Création d’entreprise : opportunités et contraintes
Le marché des services portuaires maritimes affiche une croissance annuelle de 4,5% jusqu’en 2034, portée par le commerce intra-africain. Un rapport de la CNUCED indique que 70% des coûts logistiques en Algérie sont liés aux retards administratifs, contre 45% en moyenne maghrébine. Les nouvelles régulations numériques, entrées en vigueur en mars 2024, visent à réduire ces délais de moitié d’ici 2026.
Pour les freelances, 32 idées d’entreprises rentables sont listées pour 2026, dominées par :
– La maintenance industrielle (énergie, turbines à gaz) : marché estimé à 1,2 milliard €/an.
– Les services SaaS pour les PME : croissance de 28% par an.
– L’agriculture de précision : 12 000 micro-entreprises agricoles prévues d’ici 2025, avec un budget de 800 millions DZD (5,6M€) alloué par l’État.
NESDA annonce la création de 12 000 micro-entreprises d’ici 2025, ciblant les jeunes diplômés et les femmes rurales. Le ministre de l’Agriculture évoque une enveloppe de 1,5 milliard DZD (10,5M€) pour les projets agricoles, avec un accent sur les circuits courts. Ces dispositifs s’appuient sur des fonds publics, mais leur accès reste conditionné à des garanties bancaires, limitant leur attractivité pour les porteurs de projets sans patrimoine.

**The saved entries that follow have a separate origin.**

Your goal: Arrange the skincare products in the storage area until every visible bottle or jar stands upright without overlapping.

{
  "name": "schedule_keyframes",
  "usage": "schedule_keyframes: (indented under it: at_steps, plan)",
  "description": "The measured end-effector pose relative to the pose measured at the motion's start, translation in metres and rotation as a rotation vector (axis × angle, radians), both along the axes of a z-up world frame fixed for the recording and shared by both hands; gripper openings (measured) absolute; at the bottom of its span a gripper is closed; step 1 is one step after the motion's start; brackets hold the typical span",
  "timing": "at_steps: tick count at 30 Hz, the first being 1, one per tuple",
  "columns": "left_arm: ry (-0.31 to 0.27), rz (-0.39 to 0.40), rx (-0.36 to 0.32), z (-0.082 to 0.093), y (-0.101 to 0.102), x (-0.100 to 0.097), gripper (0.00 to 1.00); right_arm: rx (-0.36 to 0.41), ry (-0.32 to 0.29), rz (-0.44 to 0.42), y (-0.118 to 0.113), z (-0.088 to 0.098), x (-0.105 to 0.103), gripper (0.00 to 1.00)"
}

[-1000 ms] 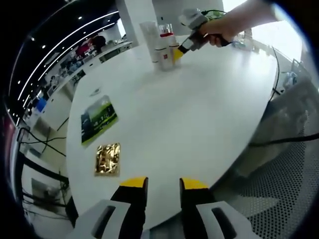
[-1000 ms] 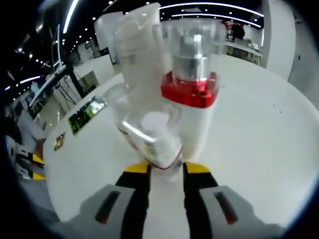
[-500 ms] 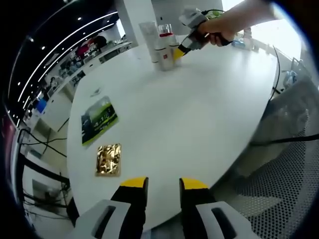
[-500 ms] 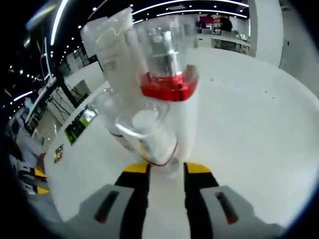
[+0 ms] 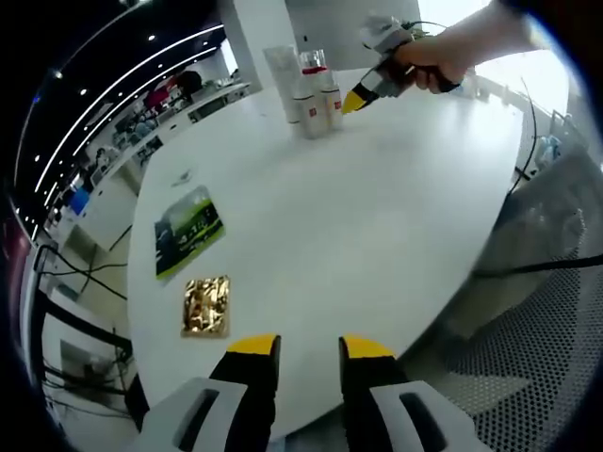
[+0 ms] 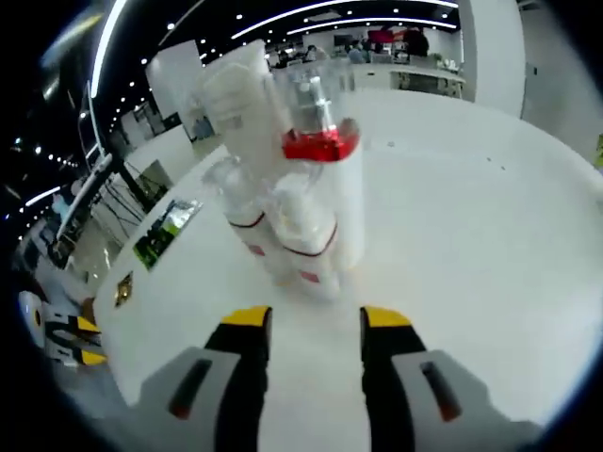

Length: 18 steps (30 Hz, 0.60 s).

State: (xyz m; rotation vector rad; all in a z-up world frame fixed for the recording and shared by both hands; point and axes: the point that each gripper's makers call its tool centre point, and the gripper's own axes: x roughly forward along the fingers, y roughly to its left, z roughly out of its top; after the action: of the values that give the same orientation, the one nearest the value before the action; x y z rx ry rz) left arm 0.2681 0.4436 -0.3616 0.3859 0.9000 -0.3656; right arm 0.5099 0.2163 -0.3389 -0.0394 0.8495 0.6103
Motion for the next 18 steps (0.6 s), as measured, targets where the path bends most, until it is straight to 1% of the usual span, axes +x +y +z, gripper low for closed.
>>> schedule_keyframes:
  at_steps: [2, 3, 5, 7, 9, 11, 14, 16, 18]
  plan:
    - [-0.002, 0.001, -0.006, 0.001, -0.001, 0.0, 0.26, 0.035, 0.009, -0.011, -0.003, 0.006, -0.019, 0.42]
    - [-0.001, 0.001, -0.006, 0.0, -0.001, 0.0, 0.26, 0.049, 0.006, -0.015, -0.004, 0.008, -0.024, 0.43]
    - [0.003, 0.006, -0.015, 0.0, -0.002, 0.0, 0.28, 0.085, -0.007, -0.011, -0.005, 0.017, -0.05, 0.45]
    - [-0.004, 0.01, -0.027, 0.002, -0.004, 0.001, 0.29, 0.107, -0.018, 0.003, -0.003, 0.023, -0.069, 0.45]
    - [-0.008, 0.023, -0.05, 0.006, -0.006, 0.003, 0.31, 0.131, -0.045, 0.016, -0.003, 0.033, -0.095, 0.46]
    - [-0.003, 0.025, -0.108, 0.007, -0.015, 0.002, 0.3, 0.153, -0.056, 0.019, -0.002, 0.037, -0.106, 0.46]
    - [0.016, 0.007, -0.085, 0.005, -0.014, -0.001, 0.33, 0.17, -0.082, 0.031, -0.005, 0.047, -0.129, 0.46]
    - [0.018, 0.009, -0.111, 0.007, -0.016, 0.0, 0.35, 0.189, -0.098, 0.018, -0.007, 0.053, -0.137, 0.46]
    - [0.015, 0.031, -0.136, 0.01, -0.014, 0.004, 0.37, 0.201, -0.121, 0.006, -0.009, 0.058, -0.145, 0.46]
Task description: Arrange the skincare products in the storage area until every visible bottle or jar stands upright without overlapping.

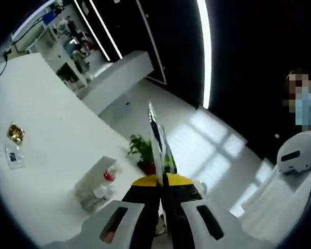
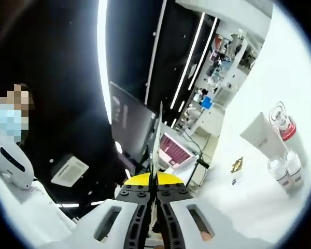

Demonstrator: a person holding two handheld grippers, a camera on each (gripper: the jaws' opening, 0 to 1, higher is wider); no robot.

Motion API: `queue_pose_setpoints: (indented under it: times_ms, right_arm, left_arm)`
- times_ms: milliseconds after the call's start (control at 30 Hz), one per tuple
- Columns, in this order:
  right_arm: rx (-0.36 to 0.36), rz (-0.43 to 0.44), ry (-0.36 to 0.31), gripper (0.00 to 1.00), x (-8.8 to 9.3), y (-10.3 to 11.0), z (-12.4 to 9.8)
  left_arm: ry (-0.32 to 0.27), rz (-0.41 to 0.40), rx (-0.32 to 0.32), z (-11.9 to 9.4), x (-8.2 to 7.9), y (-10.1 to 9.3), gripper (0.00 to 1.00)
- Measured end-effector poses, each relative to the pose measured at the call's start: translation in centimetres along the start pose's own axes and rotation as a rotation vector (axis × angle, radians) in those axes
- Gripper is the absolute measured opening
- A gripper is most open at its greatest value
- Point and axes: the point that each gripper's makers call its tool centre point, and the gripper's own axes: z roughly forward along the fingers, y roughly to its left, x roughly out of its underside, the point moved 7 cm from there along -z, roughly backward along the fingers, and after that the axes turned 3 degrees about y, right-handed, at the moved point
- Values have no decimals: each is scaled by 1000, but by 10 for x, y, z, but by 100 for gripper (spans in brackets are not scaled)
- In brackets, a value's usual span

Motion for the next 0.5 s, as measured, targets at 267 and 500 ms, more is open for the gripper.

Environnement des affaires : logistique et transparence
Le 9e Salon international de la RAVADE (octobre 2025, Alger) mettra l’accent sur les énergies renouvelables et les composants de turbines à gaz, avec un marché estimé à 3,5 milliards € d’ici 2034. L’Algérie importe encore 70% de ses pièces détachées, représentant un coût annuel de 400 millions €. Les opérateurs de téléphonie, sanctionnés cette semaine pour pratiques anticoncurrentielles, paieront des amendes de l’ordre de 500 millions DZD chacun (3,5M€).
Côté investissement étranger, la loi de finances 2025 clarifie les procédures d’achat en ligne depuis l’étranger, avec un plafond de 1 000 € par transaction et une TVA à 19%. Pour les infrastructures, les défis restent financiers : 80% des projets sont portés par l’État, les partenariats public-privé représentant moins de 15% des montants investis.
Communication et régulation : tensions médiatiques et formations
L’Algérie a réagi à l’émission française Complément d’enquête sur les relations franco-algériennes, sans impact direct sur l’économie. En revanche, la formation de 500 journalistes aux standards internationaux, organisée par l’ASBU, pourrait améliorer la couverture des secteurs économiques, notamment pour attirer les investisseurs.
Bilan de la semaine : quatre mouvements clés
1. Sécurité juridique : L’EURL gagne en résilience post-décès de l’associé unique, mais la rigueur administrative persiste.
2. Fiscalité différenciée : Les taux de l’IBS créent des distorsions compétitives, avec un avantage clair pour les PME innovantes.
3. Logistique et export : Les ports et l’énergie restent des leviers, mais leur efficacité dépend des réformes numériques.
4. Création d’entreprise : Les micro-entreprises et freelances bénéficient de dispositifs publics, mais l’accès au crédit limite leur développement.
À retenir pour les entrepreneurs
– Les EURL survivront dorénavant au décès de leur associé unique, sous réserve de régularisation sous 6 mois.
– Les PME innovantes bénéficient d’un taux d’IBS à 19%, contre 30% pour les secteurs non prioritaires.
– Le marché des turbines à gaz et des services portuaires offre des opportunités, mais dépend de la réduction des coûts logistiques.